Personal information
- Full name: Adam Joseph Arthur
- Date of birth: 27 October 1985 (age 39)
- Place of birth: Nottingham, England
- Height: 5 ft 10 in (1.78 m)
- Position(s): Midfielder

Team information
- Current team: West Virginia Chaos
- Number: 10

Youth career
- 000?–2003: York City
- 2008–2009: Lander Bearcats

Senior career*
- Years: Team / Apps / (Gls)
- 2003–2006: York City / 4 / (0)
- 2006–2008: Ossett Town
- 2008–2009: West Virginia Chaos / 21 / (4)
- 2010–2011: Selby Town
- 2011–: West Virginia Chaos / 27 / (4)

= Adam Arthur =

English footballer

Adam Joseph Arthur (born 27 October 1985) is an English footballer who plays for West Virginia Chaos in the USL Premier Development League.

==Career==
Arthur played for York City and Ossett Town. He played two games for York as a trainee in their final season in Football League Two prior to their relegation to the Football Conference, before moving to Ossett in the Northern Premier League.

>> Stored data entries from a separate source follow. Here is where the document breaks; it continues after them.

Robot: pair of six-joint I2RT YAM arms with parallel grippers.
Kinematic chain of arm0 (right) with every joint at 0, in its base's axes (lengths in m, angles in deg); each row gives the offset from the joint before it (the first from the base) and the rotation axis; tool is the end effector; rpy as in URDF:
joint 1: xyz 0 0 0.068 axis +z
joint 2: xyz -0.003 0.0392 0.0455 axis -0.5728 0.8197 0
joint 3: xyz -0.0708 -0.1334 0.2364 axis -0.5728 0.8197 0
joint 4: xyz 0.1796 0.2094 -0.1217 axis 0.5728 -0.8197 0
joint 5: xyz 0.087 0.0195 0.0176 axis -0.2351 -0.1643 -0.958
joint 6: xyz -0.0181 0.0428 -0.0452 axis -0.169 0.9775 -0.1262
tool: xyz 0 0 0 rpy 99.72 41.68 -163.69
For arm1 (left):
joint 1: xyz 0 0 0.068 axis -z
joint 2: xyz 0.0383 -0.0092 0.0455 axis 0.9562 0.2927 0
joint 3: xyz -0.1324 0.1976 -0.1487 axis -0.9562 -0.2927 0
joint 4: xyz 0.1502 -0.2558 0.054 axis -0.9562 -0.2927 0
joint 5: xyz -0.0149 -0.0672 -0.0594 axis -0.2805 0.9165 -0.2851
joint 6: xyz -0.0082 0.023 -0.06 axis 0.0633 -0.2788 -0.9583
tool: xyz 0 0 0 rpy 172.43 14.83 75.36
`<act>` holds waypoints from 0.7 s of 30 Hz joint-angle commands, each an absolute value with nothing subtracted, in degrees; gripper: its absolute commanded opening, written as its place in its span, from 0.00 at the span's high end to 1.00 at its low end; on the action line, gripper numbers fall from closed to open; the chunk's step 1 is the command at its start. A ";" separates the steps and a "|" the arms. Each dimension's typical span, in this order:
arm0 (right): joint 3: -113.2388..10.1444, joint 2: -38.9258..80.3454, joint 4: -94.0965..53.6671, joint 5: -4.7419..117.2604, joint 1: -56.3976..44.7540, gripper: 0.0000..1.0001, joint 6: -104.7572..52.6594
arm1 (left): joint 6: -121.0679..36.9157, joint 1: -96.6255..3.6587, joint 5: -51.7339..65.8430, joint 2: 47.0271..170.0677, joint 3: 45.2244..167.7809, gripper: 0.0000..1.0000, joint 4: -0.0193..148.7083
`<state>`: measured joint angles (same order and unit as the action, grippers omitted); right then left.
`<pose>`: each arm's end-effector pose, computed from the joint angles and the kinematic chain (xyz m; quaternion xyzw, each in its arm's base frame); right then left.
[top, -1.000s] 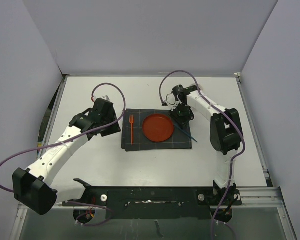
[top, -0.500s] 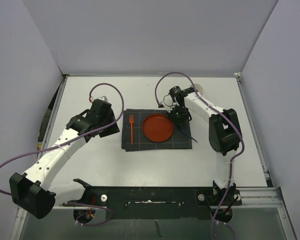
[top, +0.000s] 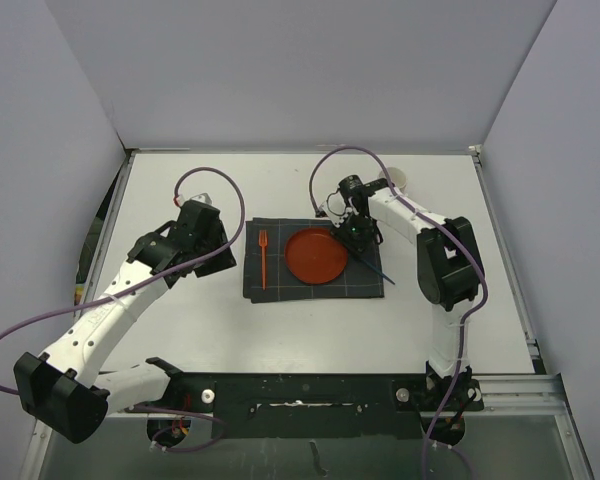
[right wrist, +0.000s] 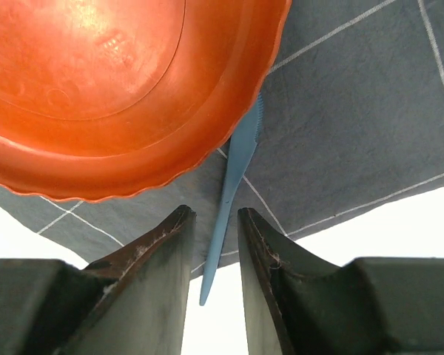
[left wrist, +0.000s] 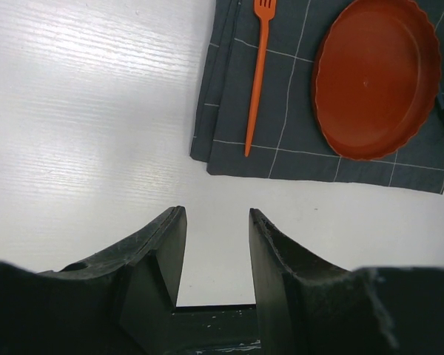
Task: Set the dinner table for one person
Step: Place the knife on the napkin.
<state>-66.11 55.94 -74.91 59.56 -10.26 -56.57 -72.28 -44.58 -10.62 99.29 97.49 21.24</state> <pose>0.4014 0.1887 0.1616 -0.4111 0.9077 0.0385 0.0745 0.2440 -0.1226 0.3069 -0.1356 0.9384 -0.1132 0.2969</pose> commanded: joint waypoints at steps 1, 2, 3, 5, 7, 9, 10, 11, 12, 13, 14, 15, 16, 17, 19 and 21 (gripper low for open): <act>-66.70 56.16 -72.66 58.07 -10.75 0.69 -56.64 | -72.86 -44.59 -11.71 97.82 99.32 0.62 21.43; -66.59 56.21 -72.41 57.95 -10.83 0.69 -56.60 | -72.82 -44.59 -11.67 97.89 99.43 0.62 21.31; -66.49 56.18 -72.13 57.74 -10.85 0.69 -56.59 | -72.78 -44.59 -11.67 97.99 99.60 0.62 21.15; -66.08 56.26 -71.69 57.70 -10.94 0.70 -56.64 | -72.56 -44.59 -11.75 98.19 99.93 0.62 20.93; -65.72 56.41 -71.38 57.66 -10.97 0.70 -56.76 | -72.38 -44.60 -11.73 98.33 100.19 0.62 20.70; -65.38 56.64 -71.11 57.54 -10.96 0.70 -56.71 | -72.27 -44.61 -11.67 98.68 100.54 0.62 20.57; -65.12 56.61 -71.00 57.43 -10.95 0.70 -56.76 | -72.25 -44.60 -11.67 98.80 100.66 0.62 20.52; -64.90 56.61 -70.82 57.32 -10.98 0.70 -56.77 | -72.24 -44.59 -11.73 98.87 100.76 0.62 20.48; -64.67 56.56 -70.66 57.34 -11.05 0.70 -56.69 | -72.24 -44.59 -11.67 98.95 100.80 0.62 20.58; -64.42 56.54 -70.48 57.31 -11.05 0.70 -56.68 | -72.24 -44.59 -11.62 98.98 100.78 0.62 20.63; -64.28 56.61 -70.35 57.35 -11.13 0.70 -56.68 | -72.20 -44.59 -11.58 99.03 100.78 0.62 20.71; -64.17 56.68 -70.25 57.34 -11.25 0.70 -56.68 | -72.16 -44.59 -11.63 99.14 100.82 0.62 20.67; -64.16 56.76 -70.18 57.21 -11.32 0.70 -56.60 | -72.11 -44.61 -11.58 99.27 100.91 0.62 20.65; -64.11 56.95 -70.16 57.04 -11.43 0.71 -56.60 | -72.07 -44.62 -11.58 99.36 100.99 0.62 20.65; -64.07 57.11 -69.88 56.81 -11.47 0.71 -56.59 | -72.07 -44.59 -11.49 99.65 101.20 0.62 20.66; -64.22 57.35 -69.74 56.56 -11.53 0.71 -56.59 | -72.02 -44.59 -11.40 99.76 101.30 0.62 20.66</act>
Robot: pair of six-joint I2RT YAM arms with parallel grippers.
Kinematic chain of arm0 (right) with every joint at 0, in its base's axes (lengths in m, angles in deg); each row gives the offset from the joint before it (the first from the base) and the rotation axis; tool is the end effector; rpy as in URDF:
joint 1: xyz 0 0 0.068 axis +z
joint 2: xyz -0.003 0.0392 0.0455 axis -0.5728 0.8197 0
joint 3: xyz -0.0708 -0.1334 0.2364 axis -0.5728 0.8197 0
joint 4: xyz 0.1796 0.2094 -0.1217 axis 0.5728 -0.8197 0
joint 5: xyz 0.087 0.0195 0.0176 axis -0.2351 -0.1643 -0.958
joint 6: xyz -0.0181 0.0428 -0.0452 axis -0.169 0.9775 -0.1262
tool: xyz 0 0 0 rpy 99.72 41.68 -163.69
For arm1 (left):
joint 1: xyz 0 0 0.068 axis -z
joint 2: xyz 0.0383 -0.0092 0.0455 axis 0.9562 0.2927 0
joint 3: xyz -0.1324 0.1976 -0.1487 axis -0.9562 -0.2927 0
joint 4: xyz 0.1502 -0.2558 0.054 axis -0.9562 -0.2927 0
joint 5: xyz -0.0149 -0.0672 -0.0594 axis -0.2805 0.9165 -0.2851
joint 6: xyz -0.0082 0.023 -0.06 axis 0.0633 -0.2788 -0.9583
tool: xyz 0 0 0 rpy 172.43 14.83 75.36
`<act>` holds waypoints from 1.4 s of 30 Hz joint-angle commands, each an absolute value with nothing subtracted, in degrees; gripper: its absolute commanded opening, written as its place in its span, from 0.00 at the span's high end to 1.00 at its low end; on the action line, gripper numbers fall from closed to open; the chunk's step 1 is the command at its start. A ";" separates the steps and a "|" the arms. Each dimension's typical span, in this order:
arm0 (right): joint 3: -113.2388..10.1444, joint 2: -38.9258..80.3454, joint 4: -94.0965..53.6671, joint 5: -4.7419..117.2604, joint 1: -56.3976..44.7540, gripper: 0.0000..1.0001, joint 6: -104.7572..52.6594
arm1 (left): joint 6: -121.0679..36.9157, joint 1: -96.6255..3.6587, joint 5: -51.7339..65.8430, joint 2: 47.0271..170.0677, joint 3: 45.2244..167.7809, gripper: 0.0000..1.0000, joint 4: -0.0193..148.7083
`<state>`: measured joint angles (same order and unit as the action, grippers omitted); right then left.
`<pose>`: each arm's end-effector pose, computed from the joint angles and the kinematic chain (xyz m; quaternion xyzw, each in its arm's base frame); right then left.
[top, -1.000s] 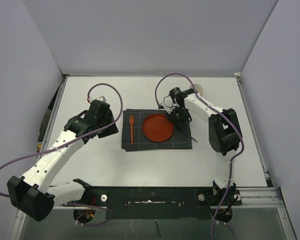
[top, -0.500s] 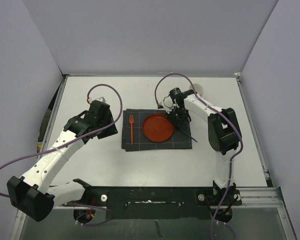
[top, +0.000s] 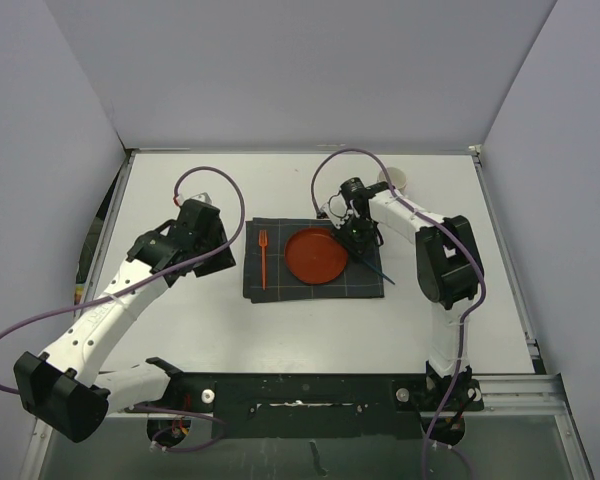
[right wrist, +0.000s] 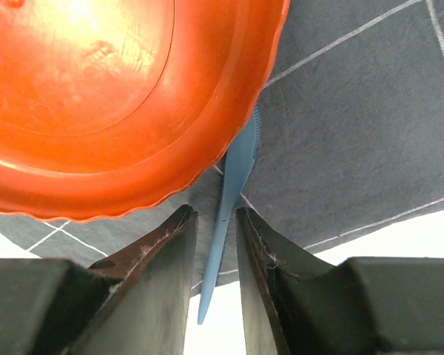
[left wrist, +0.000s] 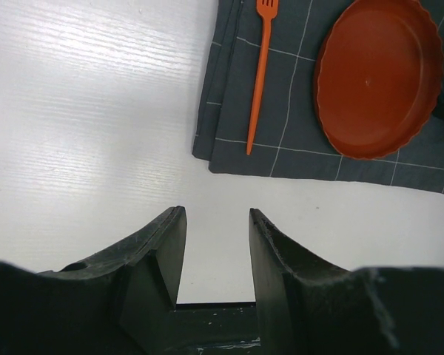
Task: Set the dinner table for one person
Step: Place the knife on the napkin.
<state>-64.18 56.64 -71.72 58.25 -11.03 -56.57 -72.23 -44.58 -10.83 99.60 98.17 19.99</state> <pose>0.4040 0.1846 0.1475 -0.4056 0.9092 0.0494 0.0796 0.2437 -0.1222 0.3083 -0.1354 0.9407 -0.1073 0.2921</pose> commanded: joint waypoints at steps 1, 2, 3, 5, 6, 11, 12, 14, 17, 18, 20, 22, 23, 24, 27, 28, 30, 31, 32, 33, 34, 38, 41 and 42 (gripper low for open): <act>-64.36 57.46 -69.65 56.52 -11.62 0.71 -56.66 | -71.92 -44.59 -11.47 99.76 101.31 0.62 20.57; -64.52 57.55 -69.57 56.49 -11.70 0.71 -56.75 | -71.85 -44.59 -11.49 99.82 101.31 0.62 20.58; -64.57 57.58 -69.53 56.55 -11.70 0.71 -56.95 | -71.82 -44.59 -11.57 99.77 101.37 0.62 20.52; -64.87 57.66 -69.54 56.80 -11.81 0.70 -57.24 | -71.72 -44.59 -11.49 99.85 101.47 0.62 20.40; -65.06 57.74 -69.54 56.73 -11.83 0.70 -57.33 | -71.64 -44.59 -11.49 99.85 101.48 0.62 20.45; -65.39 57.84 -69.69 56.09 -12.40 0.71 -57.49 | -71.22 -44.59 -11.49 100.34 101.96 0.62 20.47; -65.31 57.91 -69.64 55.92 -12.43 0.71 -57.48 | -71.07 -44.59 -11.37 100.56 102.12 0.62 20.48; -65.17 57.89 -69.63 55.68 -12.41 0.72 -57.37 | -70.89 -44.59 -11.24 100.88 102.34 0.62 20.56; -65.12 57.80 -69.78 55.40 -12.36 0.77 -57.34 | -70.76 -44.59 -11.05 101.16 102.36 0.62 20.88; -65.24 57.76 -69.91 55.54 -12.40 0.78 -57.30 | -70.69 -44.59 -10.97 101.21 102.44 0.62 20.91; -66.01 57.75 -70.77 55.86 -12.41 0.88 -57.05 | -70.51 -44.59 -11.05 101.17 102.58 0.62 21.00; -67.21 57.55 -72.03 56.21 -12.45 0.98 -56.87 | -70.40 -44.59 -11.34 101.12 102.56 0.62 21.02; -67.80 57.20 -72.67 56.28 -12.45 1.00 -56.74 | -70.36 -44.59 -11.32 101.09 102.50 0.62 21.15; -68.26 56.84 -73.22 56.27 -12.50 1.00 -56.61 | -70.35 -44.64 -11.34 101.02 102.39 0.62 21.38; -69.42 55.88 -75.05 56.33 -12.46 1.00 -56.18 | -70.31 -44.68 -11.19 101.01 101.95 0.62 21.97; -69.57 55.60 -75.47 56.52 -12.49 1.00 -56.05 | -70.38 -44.68 -11.07 100.97 101.86 0.62 22.20; -69.52 54.80 -75.65 57.57 -12.78 1.00 -55.42 | -70.31 -44.69 -11.01 100.92 101.75 0.62 22.48; -69.54 54.53 -75.85 57.76 -13.07 1.00 -54.92 | -70.35 -44.68 -10.97 100.84 101.73 0.62 22.43; -69.59 54.23 -76.12 57.56 -13.41 1.00 -54.37 | -70.27 -44.68 -11.03 100.75 101.74 0.62 22.45; -69.72 54.11 -76.50 57.20 -13.74 1.00 -53.79 | -70.23 -44.68 -11.04 100.67 101.75 0.62 22.49; -69.86 54.11 -76.99 56.53 -14.07 1.00 -53.30 | -70.16 -44.68 -11.11 100.58 101.68 0.62 22.53; -68.68 54.38 -77.05 56.30 -14.52 1.00 -52.27 | -69.97 -44.77 -11.23 100.30 101.74 0.62 22.36; -67.76 54.04 -76.63 56.18 -14.60 1.00 -51.82 | -69.71 -44.77 -11.43 100.05 101.67 0.62 22.22; -67.63 53.92 -76.46 56.21 -14.59 1.00 -51.66 | -69.66 -44.77 -11.48 99.96 101.59 0.62 22.16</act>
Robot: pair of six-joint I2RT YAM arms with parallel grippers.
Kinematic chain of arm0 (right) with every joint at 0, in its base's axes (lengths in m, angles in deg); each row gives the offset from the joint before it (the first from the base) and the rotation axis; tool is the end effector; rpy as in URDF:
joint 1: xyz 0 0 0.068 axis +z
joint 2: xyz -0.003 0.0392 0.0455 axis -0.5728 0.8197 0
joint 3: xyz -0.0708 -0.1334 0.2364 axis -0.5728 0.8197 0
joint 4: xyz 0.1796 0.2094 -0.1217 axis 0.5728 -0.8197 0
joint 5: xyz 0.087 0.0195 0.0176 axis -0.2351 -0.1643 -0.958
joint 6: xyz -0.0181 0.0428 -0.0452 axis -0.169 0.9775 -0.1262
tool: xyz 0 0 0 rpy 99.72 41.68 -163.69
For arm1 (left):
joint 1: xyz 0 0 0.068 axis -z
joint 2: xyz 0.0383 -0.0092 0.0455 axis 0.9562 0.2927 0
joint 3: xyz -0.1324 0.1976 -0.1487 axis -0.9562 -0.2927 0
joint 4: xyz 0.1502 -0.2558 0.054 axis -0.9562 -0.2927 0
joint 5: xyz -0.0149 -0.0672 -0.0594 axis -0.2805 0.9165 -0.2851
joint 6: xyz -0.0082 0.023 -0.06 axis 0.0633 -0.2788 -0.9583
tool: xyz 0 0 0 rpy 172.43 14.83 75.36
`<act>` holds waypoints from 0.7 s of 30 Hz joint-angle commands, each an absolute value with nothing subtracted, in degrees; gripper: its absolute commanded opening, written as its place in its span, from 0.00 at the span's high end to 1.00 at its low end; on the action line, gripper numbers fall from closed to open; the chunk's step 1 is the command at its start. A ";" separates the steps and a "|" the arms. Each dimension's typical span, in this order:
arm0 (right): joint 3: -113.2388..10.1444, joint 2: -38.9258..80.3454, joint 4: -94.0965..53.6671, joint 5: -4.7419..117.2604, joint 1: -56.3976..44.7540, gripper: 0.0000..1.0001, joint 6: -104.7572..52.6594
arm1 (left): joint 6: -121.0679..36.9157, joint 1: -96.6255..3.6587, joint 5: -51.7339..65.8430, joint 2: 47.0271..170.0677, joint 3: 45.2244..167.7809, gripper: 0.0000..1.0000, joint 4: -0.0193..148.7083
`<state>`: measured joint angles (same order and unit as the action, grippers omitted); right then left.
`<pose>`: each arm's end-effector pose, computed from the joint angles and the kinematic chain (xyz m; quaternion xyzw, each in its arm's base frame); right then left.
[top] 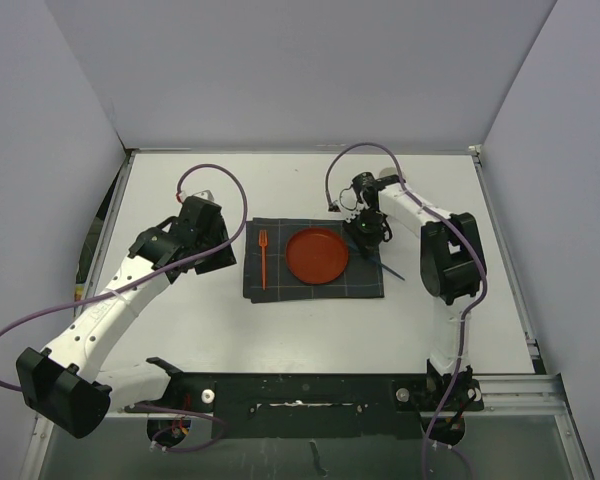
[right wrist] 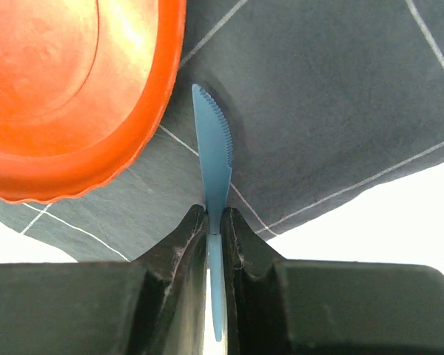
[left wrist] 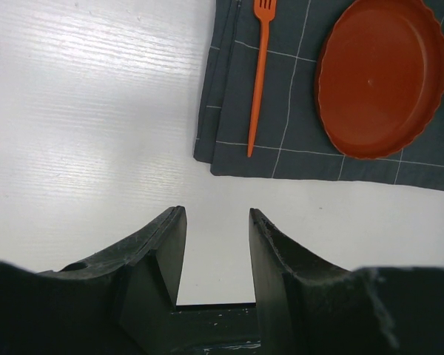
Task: Set the dinner table for one person
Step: Place the knife on the napkin.
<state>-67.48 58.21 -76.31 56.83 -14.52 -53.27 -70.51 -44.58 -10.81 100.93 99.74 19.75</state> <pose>0.4167 0.1618 0.1518 -0.3509 0.9328 0.0617 0.0548 0.2486 -0.1249 0.3119 -0.1212 0.9426 -0.1031 0.2936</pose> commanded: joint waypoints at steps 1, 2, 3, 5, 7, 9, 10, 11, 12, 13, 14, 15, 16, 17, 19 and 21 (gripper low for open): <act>-67.59 53.69 -76.37 56.24 -14.52 1.00 -51.47 | -69.54 -44.81 -11.57 99.79 101.57 0.62 21.95; -67.63 53.64 -76.32 56.39 -14.56 1.00 -51.37 | -69.46 -44.86 -11.68 99.70 101.57 0.62 21.96; -67.78 53.63 -76.36 56.40 -14.56 1.00 -51.14 | -69.44 -44.92 -11.76 99.57 101.57 0.62 21.82; -68.37 53.62 -76.56 56.20 -14.45 1.00 -50.40 | -69.36 -45.07 -11.82 99.38 101.57 0.62 21.87; -68.86 53.52 -76.47 55.17 -14.22 1.00 -48.98 | -69.22 -45.21 -11.75 99.28 101.64 0.62 21.86; -68.30 52.97 -75.34 54.26 -13.93 1.00 -46.49 | -69.13 -45.30 -11.75 99.30 101.76 0.62 21.87; -67.39 52.32 -74.06 54.08 -13.69 1.00 -45.16 | -69.10 -45.36 -11.80 99.33 101.75 0.62 21.74; -65.87 51.55 -72.32 54.06 -13.49 1.00 -43.91 | -69.08 -45.38 -11.70 99.40 101.79 0.62 21.66; -61.97 49.40 -67.80 54.43 -13.32 1.00 -41.26 | -69.08 -45.51 -11.63 99.54 101.99 0.62 21.28; -60.22 48.28 -65.63 55.19 -13.33 1.00 -40.21 | -69.08 -45.47 -11.65 99.56 102.01 0.62 21.03; -58.75 47.18 -63.67 56.34 -13.31 1.00 -39.32 | -69.08 -45.47 -11.66 99.55 102.07 0.62 20.78; -57.48 46.13 -61.55 57.43 -13.32 1.00 -38.26 | -69.08 -45.52 -11.71 99.47 102.09 0.62 20.57; -56.28 45.26 -59.51 58.51 -13.46 1.00 -37.13 | -69.15 -45.55 -11.69 99.41 102.12 0.62 20.40; -55.26 44.57 -57.64 59.16 -13.42 1.00 -35.78 | -69.21 -45.60 -11.76 99.41 102.18 0.62 20.20; -53.31 43.55 -54.30 59.53 -13.42 1.00 -32.62 | -69.57 -45.65 -11.63 99.56 102.43 0.62 19.74; -51.40 42.60 -50.68 59.74 -13.35 1.00 -29.82 | -69.99 -45.65 -11.35 99.68 102.73 0.62 19.40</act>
<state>-53.58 46.56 -62.05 57.86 -13.76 -37.49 -70.07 -45.26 -11.01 100.89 99.74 19.38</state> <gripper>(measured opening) 0.084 0.382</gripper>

Arthur moved to the United States in 2007 to play college soccer at perennial top 15 program Lander University, where he was an NSCAA Division II All-American. During his college years he also played for two seasons with West Virginia Chaos in the USL Premier Development League.

Following the conclusion of his college career, Arthur returned to the UK, playing for Selby Town in the Northern Counties East Football League in the 2010–11 season. He returned to the United States in 2011, again playing for West Virginia Chaos.